Data for this task:
━━━━━━

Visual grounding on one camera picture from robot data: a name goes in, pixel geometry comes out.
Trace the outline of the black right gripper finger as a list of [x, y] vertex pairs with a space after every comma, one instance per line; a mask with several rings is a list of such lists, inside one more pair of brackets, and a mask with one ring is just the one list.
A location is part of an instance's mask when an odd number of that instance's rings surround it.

━━━━━━

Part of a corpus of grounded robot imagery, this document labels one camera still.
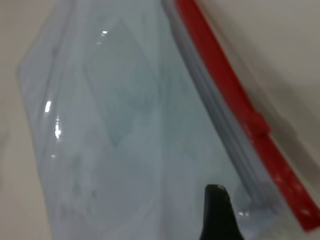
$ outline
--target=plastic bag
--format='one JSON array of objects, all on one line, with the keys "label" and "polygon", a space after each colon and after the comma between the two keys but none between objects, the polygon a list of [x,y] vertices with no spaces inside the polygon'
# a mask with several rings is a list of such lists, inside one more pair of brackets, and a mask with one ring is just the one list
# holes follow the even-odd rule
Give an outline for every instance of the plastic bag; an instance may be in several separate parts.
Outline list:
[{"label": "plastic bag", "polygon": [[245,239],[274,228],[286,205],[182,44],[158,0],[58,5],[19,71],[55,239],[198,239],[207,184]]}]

━━━━━━

Some lines above hold the word "such". Copy all of them.

Final answer:
Trace the outline of the black right gripper finger as a list of [x, y] vertex pairs with a space after every comma, one instance per line; a mask with several rings is a list of such lists, inside one more pair of brackets, and a mask with one ring is just the one list.
# a mask with several rings is a list of such lists, inside one more pair of brackets, and a mask with one ring is just the one list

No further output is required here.